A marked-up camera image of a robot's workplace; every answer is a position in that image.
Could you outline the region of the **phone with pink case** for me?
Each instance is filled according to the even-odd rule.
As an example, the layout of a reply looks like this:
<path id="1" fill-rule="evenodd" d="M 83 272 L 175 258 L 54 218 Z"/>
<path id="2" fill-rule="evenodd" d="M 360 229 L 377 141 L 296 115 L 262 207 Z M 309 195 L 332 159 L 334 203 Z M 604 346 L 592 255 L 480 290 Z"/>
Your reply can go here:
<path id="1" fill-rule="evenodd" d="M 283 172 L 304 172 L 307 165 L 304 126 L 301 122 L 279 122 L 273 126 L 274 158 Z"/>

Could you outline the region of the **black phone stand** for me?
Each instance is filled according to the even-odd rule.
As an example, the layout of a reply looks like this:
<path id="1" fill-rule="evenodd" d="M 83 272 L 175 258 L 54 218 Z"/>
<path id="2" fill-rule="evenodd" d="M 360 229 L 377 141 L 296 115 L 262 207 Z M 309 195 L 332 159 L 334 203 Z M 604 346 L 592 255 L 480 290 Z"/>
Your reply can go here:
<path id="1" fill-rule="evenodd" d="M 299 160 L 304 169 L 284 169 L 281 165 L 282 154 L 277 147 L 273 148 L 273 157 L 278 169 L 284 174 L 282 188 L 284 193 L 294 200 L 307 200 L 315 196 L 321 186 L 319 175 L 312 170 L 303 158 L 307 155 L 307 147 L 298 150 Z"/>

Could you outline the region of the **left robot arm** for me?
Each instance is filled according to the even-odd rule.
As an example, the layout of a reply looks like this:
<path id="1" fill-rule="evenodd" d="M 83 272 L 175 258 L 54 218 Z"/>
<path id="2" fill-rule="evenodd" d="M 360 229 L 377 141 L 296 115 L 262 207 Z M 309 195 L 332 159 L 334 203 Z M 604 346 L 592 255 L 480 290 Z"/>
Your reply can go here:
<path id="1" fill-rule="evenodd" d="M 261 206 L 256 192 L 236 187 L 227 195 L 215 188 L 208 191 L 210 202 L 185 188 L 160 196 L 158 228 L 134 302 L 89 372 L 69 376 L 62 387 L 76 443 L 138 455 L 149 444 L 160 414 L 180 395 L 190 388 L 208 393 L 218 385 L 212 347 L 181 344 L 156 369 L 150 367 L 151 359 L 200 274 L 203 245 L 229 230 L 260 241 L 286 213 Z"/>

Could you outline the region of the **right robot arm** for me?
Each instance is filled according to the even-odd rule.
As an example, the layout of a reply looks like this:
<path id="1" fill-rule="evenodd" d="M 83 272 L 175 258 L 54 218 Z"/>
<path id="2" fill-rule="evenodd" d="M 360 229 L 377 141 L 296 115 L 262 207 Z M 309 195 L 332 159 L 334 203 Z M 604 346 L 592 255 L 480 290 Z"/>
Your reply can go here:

####

• _Goal of the exercise_
Lines with "outline" in them: work out how many there are in the listing and give the figure alone.

• _Solved problem_
4